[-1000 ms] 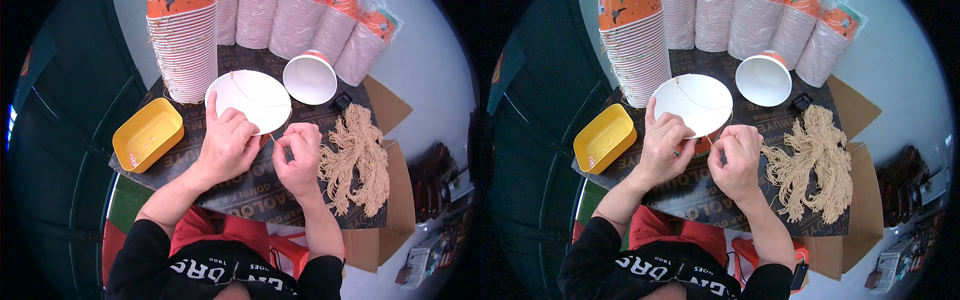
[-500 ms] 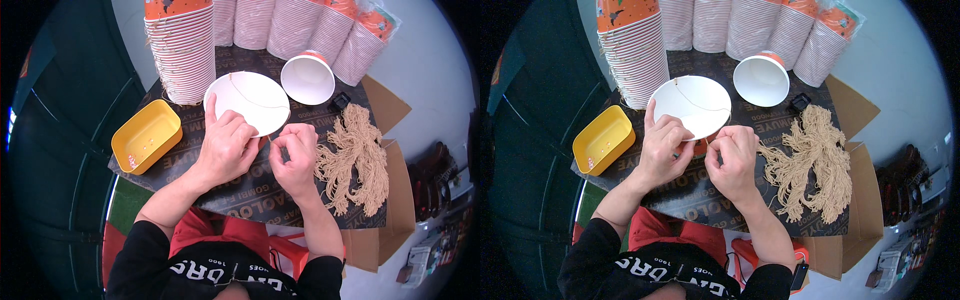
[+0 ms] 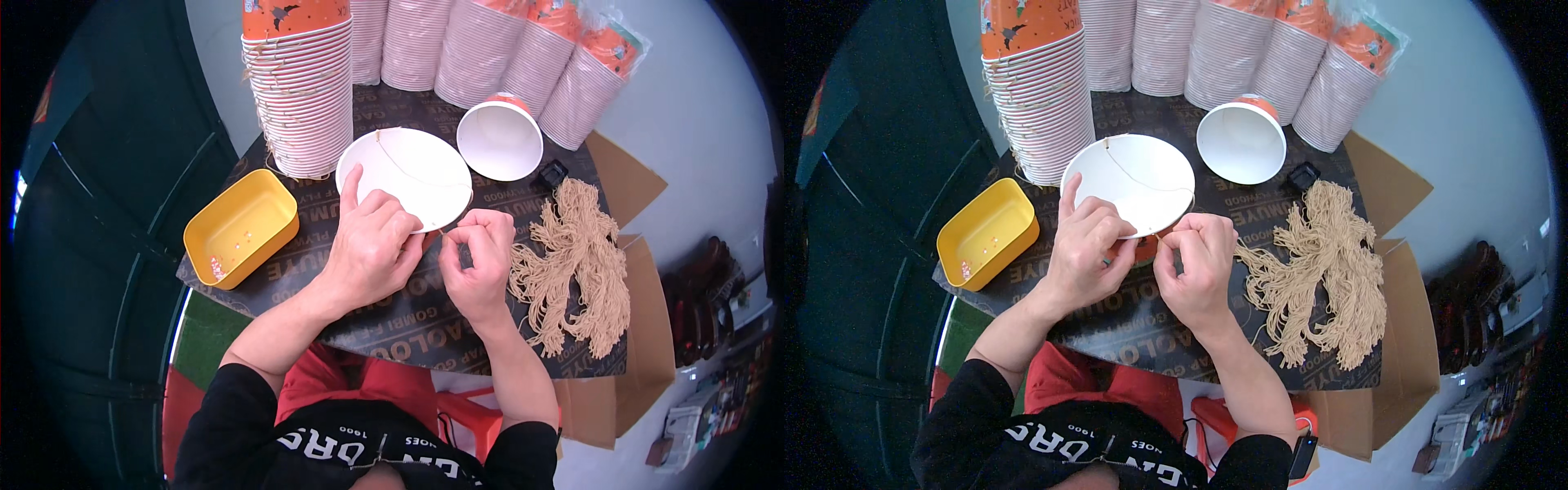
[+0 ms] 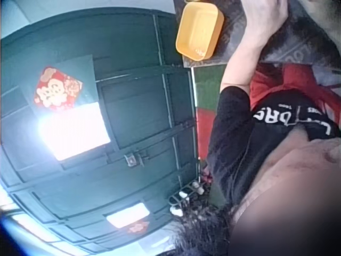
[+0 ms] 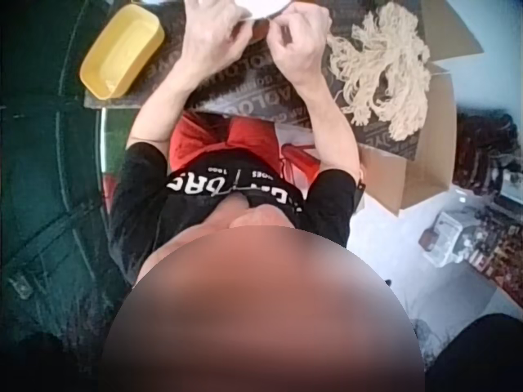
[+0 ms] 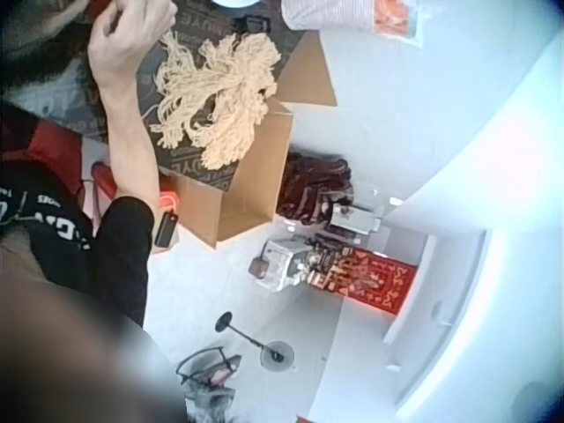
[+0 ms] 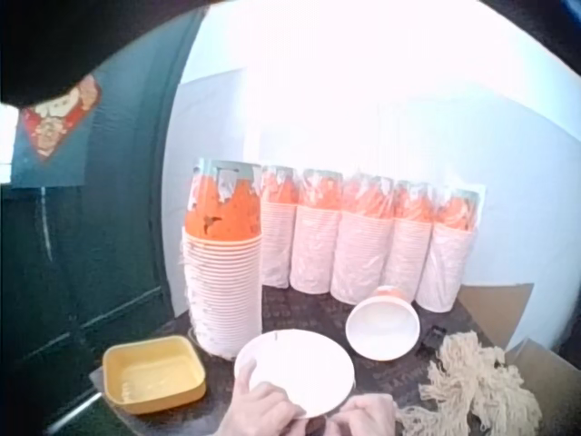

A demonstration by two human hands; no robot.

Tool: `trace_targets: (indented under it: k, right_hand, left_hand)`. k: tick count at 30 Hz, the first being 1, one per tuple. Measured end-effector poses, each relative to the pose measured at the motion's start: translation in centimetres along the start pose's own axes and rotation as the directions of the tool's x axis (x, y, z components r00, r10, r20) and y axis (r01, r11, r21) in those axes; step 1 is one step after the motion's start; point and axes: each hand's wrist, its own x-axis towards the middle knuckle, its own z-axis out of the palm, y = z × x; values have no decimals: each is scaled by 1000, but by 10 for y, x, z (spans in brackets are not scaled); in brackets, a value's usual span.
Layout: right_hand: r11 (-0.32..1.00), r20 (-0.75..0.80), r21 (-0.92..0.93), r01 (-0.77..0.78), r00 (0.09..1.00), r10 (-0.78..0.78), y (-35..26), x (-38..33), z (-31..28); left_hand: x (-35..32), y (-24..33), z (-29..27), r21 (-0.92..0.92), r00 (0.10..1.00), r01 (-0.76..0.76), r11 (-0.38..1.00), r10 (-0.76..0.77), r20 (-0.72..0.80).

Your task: Attach thin strings to the sides of paper buckets using a wooden stick to thread them.

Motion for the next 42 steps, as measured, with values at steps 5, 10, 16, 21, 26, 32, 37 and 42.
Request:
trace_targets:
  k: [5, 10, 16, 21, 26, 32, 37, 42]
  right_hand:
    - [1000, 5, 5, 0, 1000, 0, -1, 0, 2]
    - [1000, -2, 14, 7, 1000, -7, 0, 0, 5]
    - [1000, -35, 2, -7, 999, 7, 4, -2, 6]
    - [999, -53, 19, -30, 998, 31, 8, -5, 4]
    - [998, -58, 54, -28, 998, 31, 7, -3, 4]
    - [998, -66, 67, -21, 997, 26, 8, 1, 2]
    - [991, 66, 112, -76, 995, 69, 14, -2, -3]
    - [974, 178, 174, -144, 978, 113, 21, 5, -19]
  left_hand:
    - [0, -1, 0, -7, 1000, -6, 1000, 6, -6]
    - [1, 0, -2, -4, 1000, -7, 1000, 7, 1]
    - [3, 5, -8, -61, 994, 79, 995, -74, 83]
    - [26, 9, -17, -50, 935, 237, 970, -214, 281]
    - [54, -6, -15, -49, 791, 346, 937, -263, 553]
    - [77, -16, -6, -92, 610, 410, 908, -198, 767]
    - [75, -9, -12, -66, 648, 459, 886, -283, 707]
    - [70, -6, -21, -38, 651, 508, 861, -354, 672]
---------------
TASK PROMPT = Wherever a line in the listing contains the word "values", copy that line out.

RESULT FOR THIS EXERCISE =
Tool: `trace_targets: (indented under it: k, right_hand, left_hand)`. k: tick count at 30 Hz, the first being 1, one per tuple. Measured end-effector poses, each relative to the pose measured at the motion's start: translation in centimetres along the start pose's own axes and rotation as the directions of the tool's x axis (x, y, z components r00, r10, r20) and y axis (r01, r11, r21) in those axes; step 1 is one step after the motion's start; point and axes: each hand's wrist, its own x-axis towards the middle knuckle, its own z-axis out of the palm, y = z × x; values have no decimals: each is scaled by 1000, but by 10 for y, x, z (spans in brackets are not scaled); in brackets, a value's usual span.
Motion for the next 42 steps, as measured, with values at steps 5, 10, 16, 21, 26, 32, 37 and 42.

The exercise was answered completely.